Work instructions: Go through the lines below and transcribe each one exactly.

Data:

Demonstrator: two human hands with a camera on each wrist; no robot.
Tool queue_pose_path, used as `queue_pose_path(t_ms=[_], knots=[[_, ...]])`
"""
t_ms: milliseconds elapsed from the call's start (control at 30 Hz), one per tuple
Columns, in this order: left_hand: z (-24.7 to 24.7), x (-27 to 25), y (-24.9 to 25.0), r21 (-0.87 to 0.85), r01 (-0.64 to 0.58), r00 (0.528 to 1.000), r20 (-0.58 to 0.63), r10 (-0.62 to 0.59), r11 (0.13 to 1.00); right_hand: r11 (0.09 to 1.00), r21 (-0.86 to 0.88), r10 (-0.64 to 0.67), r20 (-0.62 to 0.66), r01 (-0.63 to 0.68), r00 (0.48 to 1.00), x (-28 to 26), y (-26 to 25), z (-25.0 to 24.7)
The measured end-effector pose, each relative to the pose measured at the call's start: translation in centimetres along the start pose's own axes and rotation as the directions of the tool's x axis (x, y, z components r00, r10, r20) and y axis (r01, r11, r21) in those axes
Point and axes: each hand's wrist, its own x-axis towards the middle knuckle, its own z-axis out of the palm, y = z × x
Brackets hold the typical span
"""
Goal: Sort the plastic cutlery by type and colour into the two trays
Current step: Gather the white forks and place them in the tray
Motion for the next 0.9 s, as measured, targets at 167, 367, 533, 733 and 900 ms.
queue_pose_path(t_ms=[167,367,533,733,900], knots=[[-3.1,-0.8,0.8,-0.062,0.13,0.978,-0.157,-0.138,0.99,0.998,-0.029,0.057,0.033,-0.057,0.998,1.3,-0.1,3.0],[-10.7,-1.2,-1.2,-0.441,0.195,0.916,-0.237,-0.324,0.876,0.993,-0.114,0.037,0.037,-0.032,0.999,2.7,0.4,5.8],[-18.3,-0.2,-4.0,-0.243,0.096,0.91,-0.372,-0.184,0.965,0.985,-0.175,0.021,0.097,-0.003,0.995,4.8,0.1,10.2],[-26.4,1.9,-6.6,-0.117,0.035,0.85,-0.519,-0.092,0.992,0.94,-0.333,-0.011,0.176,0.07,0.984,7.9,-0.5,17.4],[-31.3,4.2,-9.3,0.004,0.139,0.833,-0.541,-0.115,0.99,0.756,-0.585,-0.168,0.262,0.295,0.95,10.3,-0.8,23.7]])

Reply to the exercise:
Demonstrator: two human hands with a camera on each wrist; no robot.
Tool queue_pose_path, used as `queue_pose_path(t_ms=[_], knots=[[_, ...]])`
"""
t_ms: milliseconds elapsed from the call's start (control at 30 Hz), one per tuple
Columns, in this order: left_hand: z (-24.7 to 24.7), x (-27 to 25), y (-24.9 to 25.0), r21 (-0.87 to 0.85), r01 (-0.64 to 0.58), r00 (0.528 to 1.000), r20 (-0.58 to 0.63), r10 (-0.62 to 0.59), r11 (0.13 to 1.00); right_hand: r11 (0.09 to 1.00), r21 (-0.86 to 0.88), r10 (-0.64 to 0.67), r20 (-0.62 to 0.66), r01 (-0.63 to 0.68), r00 (0.48 to 1.00), x (-28 to 26), y (-26 to 25), z (-25.0 to 24.7)
The measured end-effector pose, each relative to the pose measured at the call's start: translation in centimetres along the start pose's own axes and rotation as the directions of the tool's x axis (x, y, z components r00, r10, r20) and y axis (r01, r11, r21) in those axes
Point and axes: each hand's wrist, its own x-axis towards the middle knuckle, its own z-axis out of the palm, y = z × x
Brackets hold the typical span
"""
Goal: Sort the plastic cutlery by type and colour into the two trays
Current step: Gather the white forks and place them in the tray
Motion for the next 0.9 s, as measured, targets at 167, 367, 533, 733 and 900 ms.
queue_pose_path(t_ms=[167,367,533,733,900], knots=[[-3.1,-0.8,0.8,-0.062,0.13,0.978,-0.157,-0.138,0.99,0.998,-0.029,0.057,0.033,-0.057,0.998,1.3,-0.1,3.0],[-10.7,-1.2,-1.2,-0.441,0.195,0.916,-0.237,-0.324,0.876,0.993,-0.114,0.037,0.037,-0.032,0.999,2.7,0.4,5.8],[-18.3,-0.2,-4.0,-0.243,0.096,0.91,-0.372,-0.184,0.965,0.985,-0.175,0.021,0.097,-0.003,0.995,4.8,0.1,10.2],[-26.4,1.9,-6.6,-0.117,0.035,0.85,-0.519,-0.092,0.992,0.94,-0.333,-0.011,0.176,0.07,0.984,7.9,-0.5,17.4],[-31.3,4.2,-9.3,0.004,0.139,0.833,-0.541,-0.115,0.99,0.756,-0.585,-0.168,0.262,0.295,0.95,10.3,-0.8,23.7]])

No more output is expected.